Next up was a performance of Robert Starer's "The Mystic Trumpeter" for baritone, trumpet, and organ, by James Smith, Timothy Stewart and Virginia Vance respectively. This is an effective setting of Walt Whitman's text where the fairly simple and sparse music suits it noticeably and appealingly well, and the performance was likewise appealing. Apart from a couple of strange breaks by Smith in the flow of the text, which he was singing from a score, where an adjective was separated from the noun it modifies, it went smoothly. Starer (1924-2000) had a Peace College connection in that he was the life partner of novelist Gail Godwin, a Peace alumna.
After intermission, Smith returned to sing from memory Ralph Vaughan Williams' Five Mystical Songs to texts by George Herbert in the version for piano and string quintet that had initially been planned as the opening work. He was joined by Milton Laufer, piano, Rebekah Binford and Eric McCracken, violins, David Marschall, viola, Bonnie Thron, cello, and Bruce Ridge, bass. This version is much fuller, more finely nuanced, and more moving than the one with piano accompaniment only, and this rendition was stirring, in many ways thrilling. Smith and the musicians were not absolutely together in the last verse of "I got me flowers," the second song, and he did not nuance his volume levels throughout quite as much as one might have liked, but these small imperfections did not compromise the overall impressive brilliance of the performance.
As always with performances in this series, the program was professionally printed and competently prepared. It had attractive layout features with simple graphics and lines and contained, in addition to the titles of the works, composers' names and life dates and pleasingly succinct bios of the artists. (Vance gave an oral bio of Chung, who was not originally scheduled to participate, at the beginning of the evening, after explaining the program substitution.) Missing only were the composition dates of the works themselves. The texts (with poets credited and their life dates given) of all the vocal works were attractively laid out on a matching inserted page. As is appropriate, the fact that they are in English was not an excuse for not providing them.

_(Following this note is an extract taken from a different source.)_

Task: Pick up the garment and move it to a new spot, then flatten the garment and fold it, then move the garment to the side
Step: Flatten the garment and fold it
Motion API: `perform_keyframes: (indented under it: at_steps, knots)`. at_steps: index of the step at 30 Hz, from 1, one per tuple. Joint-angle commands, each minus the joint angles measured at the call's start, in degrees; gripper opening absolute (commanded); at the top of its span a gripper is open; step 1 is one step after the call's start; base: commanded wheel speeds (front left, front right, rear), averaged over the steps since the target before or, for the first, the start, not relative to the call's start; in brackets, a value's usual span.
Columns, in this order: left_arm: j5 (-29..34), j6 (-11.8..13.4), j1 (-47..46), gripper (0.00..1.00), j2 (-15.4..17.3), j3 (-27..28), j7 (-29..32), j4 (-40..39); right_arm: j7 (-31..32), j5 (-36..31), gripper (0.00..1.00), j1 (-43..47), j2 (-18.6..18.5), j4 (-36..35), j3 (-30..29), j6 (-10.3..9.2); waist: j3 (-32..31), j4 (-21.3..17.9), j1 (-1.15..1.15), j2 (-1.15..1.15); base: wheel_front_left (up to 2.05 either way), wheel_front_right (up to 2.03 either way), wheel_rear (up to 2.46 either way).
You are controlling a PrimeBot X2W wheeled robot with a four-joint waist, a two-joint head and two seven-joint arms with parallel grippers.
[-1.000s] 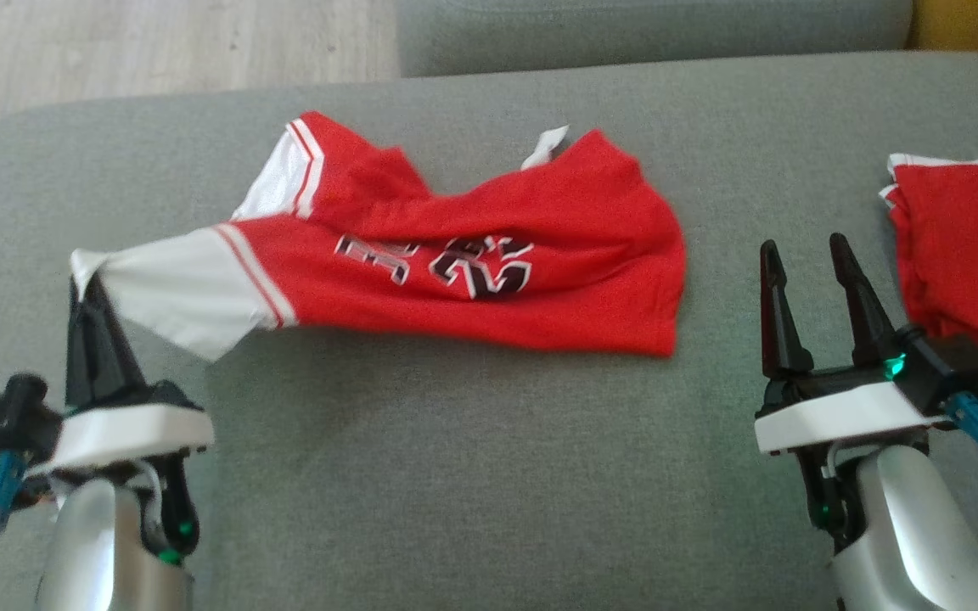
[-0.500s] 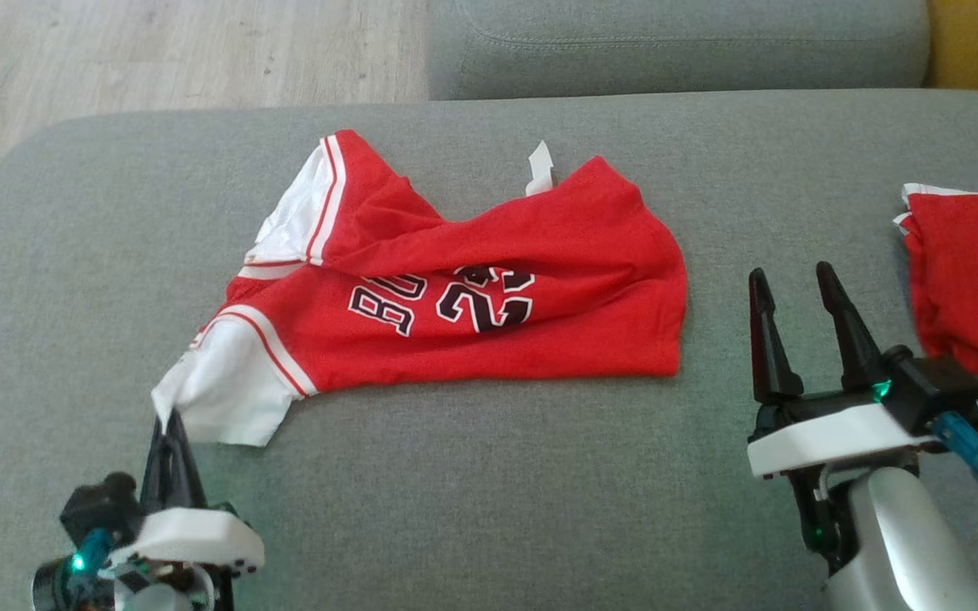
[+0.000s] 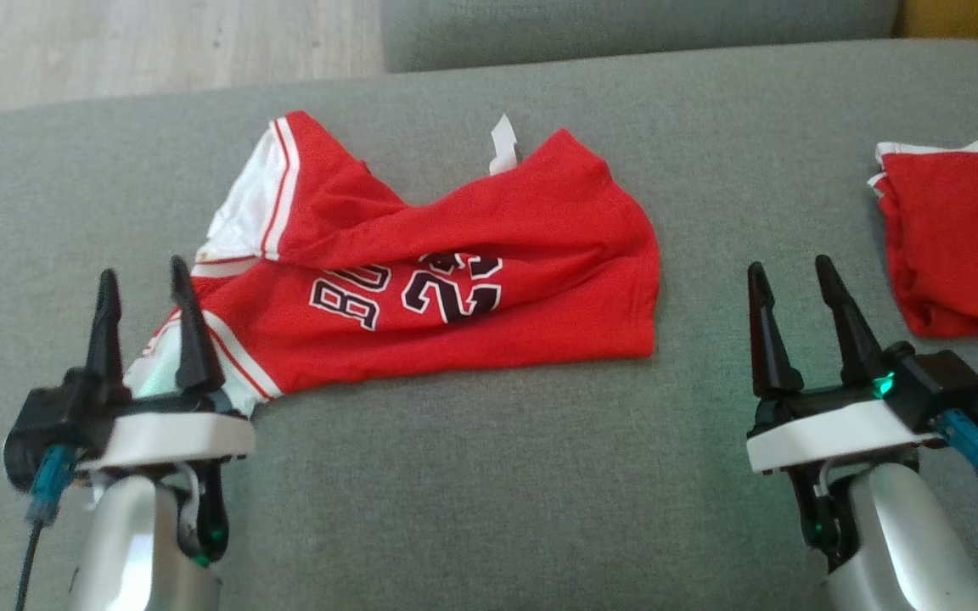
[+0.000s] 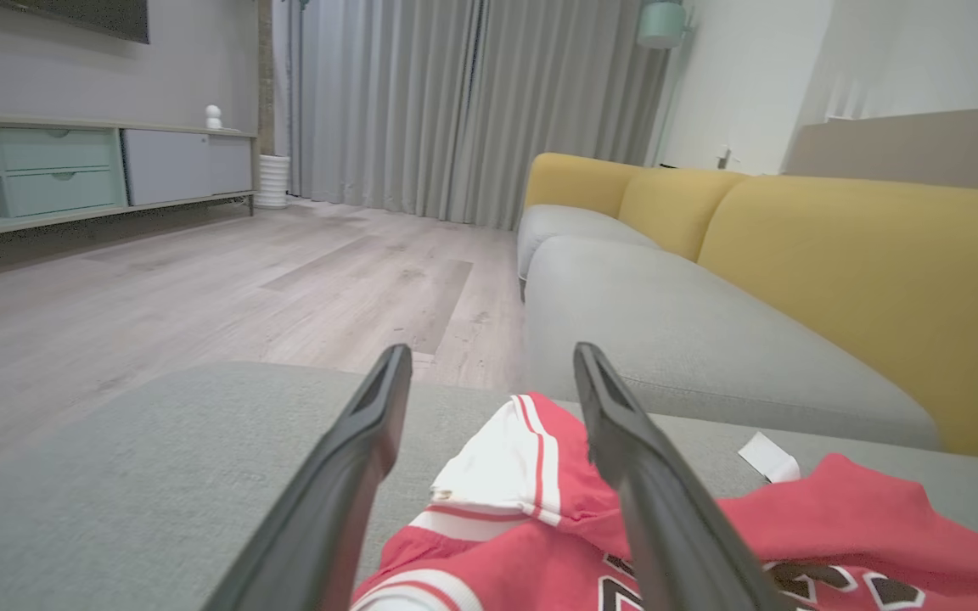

There have been a few changes to this series. Most notably, the recitals now begin at 7:30 p.m. (instead of the former 8:00 p.m.), as do all of Peace's offerings, to make for an earlier ending time, I was told. This reviewer would prefer the elimination of the intermission (as Meredith instituted last season) over the earlier start. In this specific case, it was an unwelcome break between the last two works that were clearly originally programmed as a unit, albeit initially in the reverse order. In addition, the convivial post-concert receptions in the parlor of the main building, where members of the audience could mingle and chat with the performers, have been disappointingly discontinued due to a cut in funds. This makes one wonder yet more about the reasoning behind the earlier start.